BEGIN Records supplied
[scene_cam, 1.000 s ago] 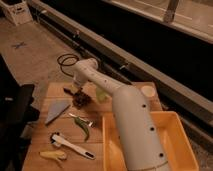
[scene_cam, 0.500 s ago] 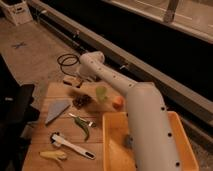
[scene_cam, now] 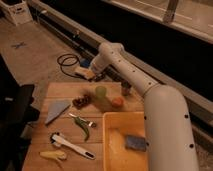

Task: Place eraser in metal cup

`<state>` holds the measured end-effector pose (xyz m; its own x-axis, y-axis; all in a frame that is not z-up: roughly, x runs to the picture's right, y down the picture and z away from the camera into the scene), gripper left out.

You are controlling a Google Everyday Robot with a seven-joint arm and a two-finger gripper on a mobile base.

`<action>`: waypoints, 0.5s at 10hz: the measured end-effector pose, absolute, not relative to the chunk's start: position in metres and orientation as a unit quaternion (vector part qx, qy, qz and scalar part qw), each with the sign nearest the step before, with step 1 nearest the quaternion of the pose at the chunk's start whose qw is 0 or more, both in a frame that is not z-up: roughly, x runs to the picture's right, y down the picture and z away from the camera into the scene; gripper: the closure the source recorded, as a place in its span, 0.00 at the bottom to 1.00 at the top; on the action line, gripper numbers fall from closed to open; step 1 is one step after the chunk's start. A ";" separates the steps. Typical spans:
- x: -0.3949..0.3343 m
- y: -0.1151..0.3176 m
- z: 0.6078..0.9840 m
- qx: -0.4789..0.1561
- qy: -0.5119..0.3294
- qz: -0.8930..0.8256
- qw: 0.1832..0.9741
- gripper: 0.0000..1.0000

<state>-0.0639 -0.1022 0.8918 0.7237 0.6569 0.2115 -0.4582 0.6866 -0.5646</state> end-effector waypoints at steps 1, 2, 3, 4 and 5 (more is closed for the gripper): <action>-0.040 -0.104 0.891 -0.243 -0.194 0.323 0.894 1.00; -0.006 -0.107 0.889 -0.239 -0.180 0.343 0.890 1.00; 0.017 -0.108 0.888 -0.236 -0.168 0.358 0.888 1.00; 0.038 -0.107 0.887 -0.233 -0.154 0.373 0.885 1.00; 0.067 -0.106 0.885 -0.229 -0.132 0.392 0.881 1.00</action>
<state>0.0673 -0.1062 0.8851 0.6575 0.7517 0.0524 -0.6311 0.5874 -0.5066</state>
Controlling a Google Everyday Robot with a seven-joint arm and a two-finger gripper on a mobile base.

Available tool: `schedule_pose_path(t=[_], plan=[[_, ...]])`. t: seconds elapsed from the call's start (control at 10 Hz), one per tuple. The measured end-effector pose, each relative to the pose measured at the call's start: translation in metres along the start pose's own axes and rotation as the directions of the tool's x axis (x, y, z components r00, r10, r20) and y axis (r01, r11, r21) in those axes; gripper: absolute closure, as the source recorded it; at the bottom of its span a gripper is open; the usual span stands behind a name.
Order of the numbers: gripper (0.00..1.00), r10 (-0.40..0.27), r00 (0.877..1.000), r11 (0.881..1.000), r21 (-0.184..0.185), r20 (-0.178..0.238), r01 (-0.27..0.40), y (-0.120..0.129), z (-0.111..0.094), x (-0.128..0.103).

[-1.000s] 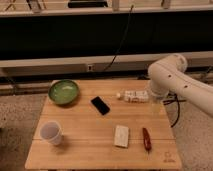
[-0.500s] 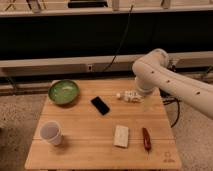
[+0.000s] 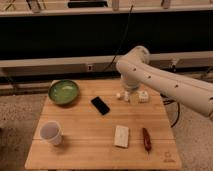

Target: Place the eraser in the ceramic cup

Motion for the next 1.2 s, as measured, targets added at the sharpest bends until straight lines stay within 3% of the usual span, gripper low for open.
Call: schedule_pose_path(t=[0.5, 0.7, 1.2], plan=[[0.20, -0.102, 0.995, 0.995, 0.023, 0.013, 0.102, -0.032, 0.012, -0.043], [0.20, -0.124, 0.992, 0.992, 0.026, 0.018, 0.124, -0.038, 0.018, -0.048], [0.20, -0.213, 0.976, 0.977, 0.022, 0.054, 0.212, -0.054, 0.039, -0.078]])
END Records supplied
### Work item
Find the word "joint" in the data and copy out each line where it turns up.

### Result of the task
You are controlling a Google Everyday Robot with a seven-joint arm and a two-finger gripper on a mobile base.
Controlling a Google Everyday Robot with a seven-joint arm and a two-finger gripper on a mobile base.

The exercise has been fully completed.